[Mis à jour, 1er juillet 2015] Allez sur le site de la RATP et inscrivez « climatisation » dans l’onglet de recherche. La réponse ne se fait pas attendre. « Aucun résultat ». On s’en était rendu compte. La complainte est récurrente, les quelques jours d’été où la température à Paris dépasse les 30°C. En fin de journée, on subit la chaleur, la fatigue, la moiteur des barres métalliques et la transpiration. La sienne comme celle des autres.

Pédaler, ça pue ? On n’est pas forcément plus au frais à vélo. Le tee-shirt colle à la peau et pour peu que l’on soit équipé d’un sac à dos, il est impossible de cacher à ses collègues que l’on est arrivé au bureau en pédalant. Si le dress code de l’entreprise impose l’uniforme costume/tailleur, le vélo est même à bannir les jours de fortes chaleurs. L’argument est d’ailleurs avancé de temps à autre par les réfractaires à la bicyclette : « Quand chacun viendra avec son odeur le matin, considérera-t-on cela comme un progrès ? » interrogeait en substance un commentaire récent (et anonyme) sur ce blog.

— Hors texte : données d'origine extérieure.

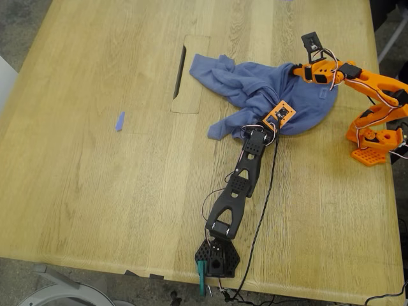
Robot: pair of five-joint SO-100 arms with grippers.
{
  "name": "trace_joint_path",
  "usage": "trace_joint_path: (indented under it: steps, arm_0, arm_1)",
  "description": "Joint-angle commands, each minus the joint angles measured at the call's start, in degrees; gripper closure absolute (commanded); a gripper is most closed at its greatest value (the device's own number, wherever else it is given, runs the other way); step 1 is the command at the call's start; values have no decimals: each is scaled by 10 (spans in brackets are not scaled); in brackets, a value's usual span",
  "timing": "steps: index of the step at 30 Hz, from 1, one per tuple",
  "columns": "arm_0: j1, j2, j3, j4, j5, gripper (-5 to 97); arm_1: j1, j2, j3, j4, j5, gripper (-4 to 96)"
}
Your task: Fold a T-shirt
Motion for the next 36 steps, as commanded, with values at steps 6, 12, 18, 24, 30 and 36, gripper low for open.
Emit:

Les écologistes seront furieux, mais le seul moyen de se rendre au travail sans transpirer, les jours de canicule, semble être la voiture climatisée. Ou éventuellement le scooter, qui présente l’avantage de fendre l’air, même s’il doit faire sacrément chaud sous le casque. Ces modes génèrent toutefois d’autres nuisances. La ville est encombrée, les pots d’échappement agressent le nez des piétons et dans la circulation, comme d’habitude, c’est la règle du plus fort qui l’emporte. Et puis, quand même, ces autos évoluant, toutes fenêtres fermées, dans un embouteillage monstre, c’est sacrément polluant.

Des RER climatisés. D’autres solutions existent. Les transporteurs ont pris conscience qu’un bus ou un métro bondé, un jour de canicule, dévalorisait l’image des transports en commun. Plusieurs réseaux ont adopté la climatisation. A Cannes ou à Marseille, un agréable courant d’air frais salue les passagers dès qu’ils pénètrent dans un bus. La RATP énumère ses efforts ici. Ils consistent essentiellement à améliorer la ventilation des rames. On trouvera ici un article assez complet sur le sujet, même s’il date de 2010.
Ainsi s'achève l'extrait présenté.